Several heads of Greek companies have made inquiries about the advantages of moving, Sonntag reported, quoting Greek-Swiss Chamber of Commerce president Nikolaos Aggelidakis. Among the firms that have inquired was one listed on the Greek Stock Exchange and active in the food sector, but Aggelidakis declined to reveal its name.
Quoting a source close to the Greek Stock Market, the report said the firm was Perseus Specialty Food products, one of the biggest Greek fish feed producers, with an annual turnover of 41.5 million euros ($53.7 million).
According to Greek media quoted by the report, other Greek firms moving abroad include top dairy producer the Fage group, which wants to move headquarters to Luxembourg for fiscal reasons. Another Swiss newspaper, NZZ, reported that other Greek businesses, including metals company Mytilinaios and distribution firm Jumbos, also want to leave Greece.

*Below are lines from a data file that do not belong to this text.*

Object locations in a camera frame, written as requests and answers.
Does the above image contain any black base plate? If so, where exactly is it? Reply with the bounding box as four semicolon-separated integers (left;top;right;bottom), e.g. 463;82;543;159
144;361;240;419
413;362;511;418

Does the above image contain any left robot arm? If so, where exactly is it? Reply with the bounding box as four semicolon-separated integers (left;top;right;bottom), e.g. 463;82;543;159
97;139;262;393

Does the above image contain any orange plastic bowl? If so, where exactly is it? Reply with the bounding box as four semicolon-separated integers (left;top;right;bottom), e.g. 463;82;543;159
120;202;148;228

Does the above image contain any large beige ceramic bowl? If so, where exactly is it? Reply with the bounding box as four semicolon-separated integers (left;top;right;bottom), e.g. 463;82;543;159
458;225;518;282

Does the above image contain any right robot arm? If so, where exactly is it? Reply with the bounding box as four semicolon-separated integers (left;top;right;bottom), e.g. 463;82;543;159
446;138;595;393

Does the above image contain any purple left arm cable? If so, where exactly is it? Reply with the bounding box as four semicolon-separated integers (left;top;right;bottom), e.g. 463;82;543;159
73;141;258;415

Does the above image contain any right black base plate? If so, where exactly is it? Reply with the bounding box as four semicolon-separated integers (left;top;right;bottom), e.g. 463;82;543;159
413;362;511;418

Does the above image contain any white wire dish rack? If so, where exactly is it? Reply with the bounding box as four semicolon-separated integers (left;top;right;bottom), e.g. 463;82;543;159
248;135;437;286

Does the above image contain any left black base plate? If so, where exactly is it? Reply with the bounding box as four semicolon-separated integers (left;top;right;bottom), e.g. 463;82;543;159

Coca-Cola Hellenic decided to set up its HQ in the central canton of Zoug, whose fiscal system is the most favorable throughout Switzerland for foreign firms. The firm is Coca-Cola’s second biggest bottler worldwide and serves 28 countries, from Russia to Nigeria.
The Swiss fiscal policy has infuriated Brussels, as the European Union sees businesses fleeing EU countries to the tax haven of Switzerland.
According to Swiss laws, foreign firms which are set up in the country, pay 51 billions euros ($66 billion) less in taxes per year than Swiss companies, said a Swiss television report.
Serving an ultimatum, Brussels has given Switzerland until December 13, when a European summit is being held, to present a program aimed at dismantling such privileges which are judged discriminatory and anti-competitive.